Chociaż tradycyjne media i spotkania z wyborcami ciągle uznawane są za najskuteczniejszą formę komunikacji, eurodeputowani coraz bardziej doceniają znaczenie internetu. Jak pokazują badania agencji Fleishman-Hillard zainteresowanie europarlamentarzystów mediami społecznościowymi to coś więcej niż chwilowa moda czy fascynacja internetową kampanią Baracka Obamy.

źródło: www.flickr.com
źródło: www.flickr.com

Do korzystania z Facebooka w komunikacji z wyborcami przyznaje się obecnie ponad dwie trzecie (69%) ankietowanych. W analogicznych badaniach przeprowadzonych przez Fleishman-Hillard rok wcześniej, takich europosłów było dwukrotnie mniej (33%). Wzrosła też popularność Twittera.
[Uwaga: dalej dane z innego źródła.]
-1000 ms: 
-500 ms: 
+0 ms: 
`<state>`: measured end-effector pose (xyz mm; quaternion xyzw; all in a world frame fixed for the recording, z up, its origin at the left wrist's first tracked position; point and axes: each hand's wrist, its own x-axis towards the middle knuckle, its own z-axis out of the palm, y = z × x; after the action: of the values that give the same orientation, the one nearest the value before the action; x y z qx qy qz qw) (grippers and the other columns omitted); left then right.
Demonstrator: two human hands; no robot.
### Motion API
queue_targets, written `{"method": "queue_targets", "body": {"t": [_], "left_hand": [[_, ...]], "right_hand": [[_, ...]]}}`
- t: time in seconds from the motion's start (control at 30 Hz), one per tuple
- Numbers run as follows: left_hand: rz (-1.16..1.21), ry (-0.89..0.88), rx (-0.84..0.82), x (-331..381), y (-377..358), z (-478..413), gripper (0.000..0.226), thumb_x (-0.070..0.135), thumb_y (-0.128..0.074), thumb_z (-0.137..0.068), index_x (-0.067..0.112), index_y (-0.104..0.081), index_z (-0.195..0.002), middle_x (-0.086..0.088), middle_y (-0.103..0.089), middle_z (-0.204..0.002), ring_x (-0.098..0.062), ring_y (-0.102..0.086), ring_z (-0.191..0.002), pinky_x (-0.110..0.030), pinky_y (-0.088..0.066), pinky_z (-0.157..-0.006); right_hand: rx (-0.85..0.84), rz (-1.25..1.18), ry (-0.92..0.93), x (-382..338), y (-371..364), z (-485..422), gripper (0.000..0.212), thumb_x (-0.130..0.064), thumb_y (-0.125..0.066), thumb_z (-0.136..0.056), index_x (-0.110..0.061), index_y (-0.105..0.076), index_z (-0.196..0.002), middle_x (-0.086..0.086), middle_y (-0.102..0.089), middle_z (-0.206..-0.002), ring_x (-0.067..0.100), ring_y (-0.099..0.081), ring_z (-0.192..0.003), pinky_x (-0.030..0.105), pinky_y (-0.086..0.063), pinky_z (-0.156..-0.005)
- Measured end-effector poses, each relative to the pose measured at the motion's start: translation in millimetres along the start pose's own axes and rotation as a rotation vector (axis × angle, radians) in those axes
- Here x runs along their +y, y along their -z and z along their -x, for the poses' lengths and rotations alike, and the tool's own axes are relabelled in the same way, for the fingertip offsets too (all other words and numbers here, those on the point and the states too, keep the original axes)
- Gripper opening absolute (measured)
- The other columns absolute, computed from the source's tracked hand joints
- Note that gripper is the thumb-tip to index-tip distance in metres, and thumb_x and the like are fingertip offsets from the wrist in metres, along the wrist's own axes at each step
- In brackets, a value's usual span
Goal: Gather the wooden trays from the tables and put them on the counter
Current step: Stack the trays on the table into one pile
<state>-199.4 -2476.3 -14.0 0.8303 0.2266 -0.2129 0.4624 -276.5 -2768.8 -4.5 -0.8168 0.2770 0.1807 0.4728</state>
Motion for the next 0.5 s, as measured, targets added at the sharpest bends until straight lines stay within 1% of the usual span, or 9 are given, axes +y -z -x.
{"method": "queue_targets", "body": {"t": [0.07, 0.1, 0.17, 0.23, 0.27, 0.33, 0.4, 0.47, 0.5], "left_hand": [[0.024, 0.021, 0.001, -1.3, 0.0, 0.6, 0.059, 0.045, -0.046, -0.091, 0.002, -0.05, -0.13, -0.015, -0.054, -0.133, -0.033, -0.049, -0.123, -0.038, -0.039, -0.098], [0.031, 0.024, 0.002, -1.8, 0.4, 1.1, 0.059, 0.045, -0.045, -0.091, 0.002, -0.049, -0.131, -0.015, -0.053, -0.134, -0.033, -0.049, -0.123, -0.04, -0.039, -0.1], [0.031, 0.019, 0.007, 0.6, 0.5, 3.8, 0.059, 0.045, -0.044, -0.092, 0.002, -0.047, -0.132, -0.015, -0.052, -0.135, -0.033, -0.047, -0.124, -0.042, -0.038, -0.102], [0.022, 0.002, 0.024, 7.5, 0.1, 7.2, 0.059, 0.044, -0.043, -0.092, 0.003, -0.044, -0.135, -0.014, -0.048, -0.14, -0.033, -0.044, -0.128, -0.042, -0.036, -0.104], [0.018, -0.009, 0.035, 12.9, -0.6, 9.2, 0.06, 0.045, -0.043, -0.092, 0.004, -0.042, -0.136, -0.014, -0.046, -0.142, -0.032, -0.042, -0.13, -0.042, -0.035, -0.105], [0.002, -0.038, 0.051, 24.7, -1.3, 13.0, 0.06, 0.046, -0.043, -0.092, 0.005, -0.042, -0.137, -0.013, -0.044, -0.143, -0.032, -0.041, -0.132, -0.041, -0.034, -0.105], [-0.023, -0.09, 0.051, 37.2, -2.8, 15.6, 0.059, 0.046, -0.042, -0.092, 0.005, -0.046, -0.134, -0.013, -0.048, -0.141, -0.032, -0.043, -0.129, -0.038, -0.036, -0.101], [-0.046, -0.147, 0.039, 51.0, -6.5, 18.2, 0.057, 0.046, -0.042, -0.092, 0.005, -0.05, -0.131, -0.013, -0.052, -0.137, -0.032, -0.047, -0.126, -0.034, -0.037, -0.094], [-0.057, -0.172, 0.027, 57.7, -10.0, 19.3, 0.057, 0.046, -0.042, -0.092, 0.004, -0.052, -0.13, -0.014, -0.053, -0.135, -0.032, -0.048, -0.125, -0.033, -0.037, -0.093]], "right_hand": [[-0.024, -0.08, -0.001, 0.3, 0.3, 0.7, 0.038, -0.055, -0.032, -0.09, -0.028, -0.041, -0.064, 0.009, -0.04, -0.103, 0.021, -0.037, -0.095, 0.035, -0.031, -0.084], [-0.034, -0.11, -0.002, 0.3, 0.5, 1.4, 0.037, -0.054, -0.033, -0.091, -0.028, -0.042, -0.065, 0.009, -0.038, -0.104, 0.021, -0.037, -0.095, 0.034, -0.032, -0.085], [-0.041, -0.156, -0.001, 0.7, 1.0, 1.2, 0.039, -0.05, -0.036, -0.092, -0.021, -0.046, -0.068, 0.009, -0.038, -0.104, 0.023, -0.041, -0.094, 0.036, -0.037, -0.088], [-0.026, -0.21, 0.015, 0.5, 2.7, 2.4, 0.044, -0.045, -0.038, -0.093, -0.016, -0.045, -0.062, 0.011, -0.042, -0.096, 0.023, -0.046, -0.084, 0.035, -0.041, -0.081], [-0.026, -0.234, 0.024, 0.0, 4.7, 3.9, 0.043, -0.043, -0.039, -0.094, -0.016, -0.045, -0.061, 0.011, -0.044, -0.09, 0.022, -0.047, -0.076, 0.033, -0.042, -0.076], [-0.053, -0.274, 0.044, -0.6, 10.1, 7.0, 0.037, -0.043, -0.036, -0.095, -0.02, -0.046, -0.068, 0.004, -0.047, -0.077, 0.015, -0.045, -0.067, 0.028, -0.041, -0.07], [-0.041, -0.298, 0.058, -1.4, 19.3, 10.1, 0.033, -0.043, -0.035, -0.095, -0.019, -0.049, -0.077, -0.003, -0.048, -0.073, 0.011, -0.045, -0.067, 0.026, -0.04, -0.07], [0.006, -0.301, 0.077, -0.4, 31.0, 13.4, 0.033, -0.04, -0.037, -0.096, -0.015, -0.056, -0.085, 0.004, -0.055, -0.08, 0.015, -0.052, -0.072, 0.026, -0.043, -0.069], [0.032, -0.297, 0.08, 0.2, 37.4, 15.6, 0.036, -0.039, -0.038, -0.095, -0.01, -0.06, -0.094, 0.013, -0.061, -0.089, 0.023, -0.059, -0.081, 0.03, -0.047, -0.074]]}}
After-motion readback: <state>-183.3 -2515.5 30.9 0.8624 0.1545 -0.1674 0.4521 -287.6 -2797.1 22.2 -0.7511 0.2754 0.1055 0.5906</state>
Rok temu z tej platformy mikroblogowej korzystał co piąty badany (21%). Obecnie odsetek ten wzrósł do 34%. Europejscy parlamentarzyści okazali się za to mało wytrwali w prowadzeniu blogów. W zeszłym roku prowadzenie własnego bloga deklarowało 40% badanych. Obecnie – „tylko” 29%.

– Prowadzenie bloga wymaga cierpliwości, konsekwencji i poświęcenia czasu, którego europosłowie nie mają w nadmiarze – komentuje Andrzej Jędrzejczak, digital consultant w warszawskim biurze Fleishman-Hillard. – W ubiegłym roku blogowanie cieszyło się większą popularnością ze względu na kontekst wyborów, które się niedawno odbyły. W takich chwilach w pisanie postów zaangażowane są całe sztaby wyborcze. Obecnie, gdy zbliżamy się do półmetka kadencji, zapał zdecydowanie stygnie, choć z pewnością wróci ze zdwojoną siłą w roku 2014.
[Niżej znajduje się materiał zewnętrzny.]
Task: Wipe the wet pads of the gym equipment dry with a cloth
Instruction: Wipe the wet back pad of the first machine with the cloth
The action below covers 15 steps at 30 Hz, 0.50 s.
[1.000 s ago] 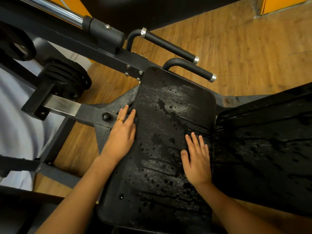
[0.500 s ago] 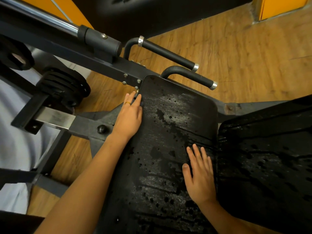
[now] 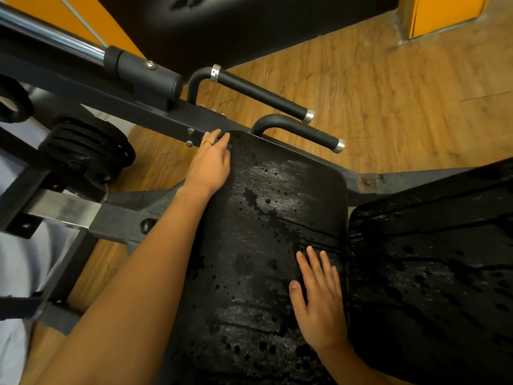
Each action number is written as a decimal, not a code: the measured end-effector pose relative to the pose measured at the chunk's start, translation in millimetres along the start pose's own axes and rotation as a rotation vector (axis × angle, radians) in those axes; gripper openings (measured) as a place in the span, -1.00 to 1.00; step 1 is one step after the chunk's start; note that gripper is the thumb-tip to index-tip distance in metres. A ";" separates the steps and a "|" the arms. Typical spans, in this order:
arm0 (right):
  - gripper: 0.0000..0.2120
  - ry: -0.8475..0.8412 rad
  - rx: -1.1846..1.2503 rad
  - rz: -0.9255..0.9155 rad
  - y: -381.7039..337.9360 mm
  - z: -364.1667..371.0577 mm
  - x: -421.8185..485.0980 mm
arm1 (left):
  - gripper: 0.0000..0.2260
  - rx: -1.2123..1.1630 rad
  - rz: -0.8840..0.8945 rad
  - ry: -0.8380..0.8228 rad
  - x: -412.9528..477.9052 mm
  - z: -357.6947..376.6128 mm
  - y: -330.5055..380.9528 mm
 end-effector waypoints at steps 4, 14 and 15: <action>-0.46 -0.003 -0.009 -0.001 -0.9 0.4 0.3 | -0.57 0.012 -0.018 -0.017 22.1 1.7 4.7; -0.45 -0.002 -0.020 -0.007 -1.3 -0.3 0.1 | -0.58 0.036 -0.035 -0.041 34.0 -0.1 7.0; -0.45 -0.003 -0.020 -0.006 -1.2 -0.2 0.2 | -0.57 0.041 -0.030 -0.054 32.3 -0.5 6.1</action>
Point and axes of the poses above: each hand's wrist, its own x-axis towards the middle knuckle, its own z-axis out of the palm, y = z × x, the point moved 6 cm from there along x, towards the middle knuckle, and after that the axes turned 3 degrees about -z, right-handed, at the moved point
Agencja Fleishman-Hillard spytała również o ocenę skuteczności różnych form komunikacji. Tu ciągle królują tradycyjne metody. Bezpośrednie spotkania z wyborcami za skuteczne uważają prawie wszyscy europosłowie (95%). Podobnie wysoki odsetek (88%) wierzy w skuteczność tradycyjnych mediów krajowych. Badani doceniają również skuteczność własnej strony www – (78% wskazań) i serwisów społecznościowych – 61% wskazań. Co ciekawe, dużo mniejszym poważaniem pod tym względem cieszy się Twitter. W jego skuteczność wierzy „jedynie” jedna trzecia badanych (31%).

Badania Fleishman-Hillard wskazują na olbrzymia rolę internetu w poszukiwaniu informacji na temat zagadnień dyskutowanych w Parlamencie Europejskim. Czego szukają europosłowie w sieci? Przede wszystkim krótkich, eksperckich podsumowań interesujących ich zagadnień – takiej odpowiedzi udzieliło cztery piąte ankietowanych (80%). Aż 99% badanych choć raz w tygodniu korzysta w tym celu z wyszukiwarki internetowej, a 93% robi to codziennie (!). Równie wysoki odsetek (95%) zagląda do online’owych wydań prasy, a 82% odwiedza specjalistyczne serwisy www o tematyce europejskiej. 78% w poszukiwaniu informacji regularnie odwiedza Wikipedię.

Europarlamentarzyści zaglądają również na strony organizacji i podmiotów zainteresowanych procesem legislacyjnym i ostatecznym kształtem stanowionego prawa (80% wskazań) oraz na strony poświęcone konkretnym zagadnieniom dyskutowanym w parlamencie (78%). Te ostatnie uważane są za bardziej wiarygodne i wartościowe.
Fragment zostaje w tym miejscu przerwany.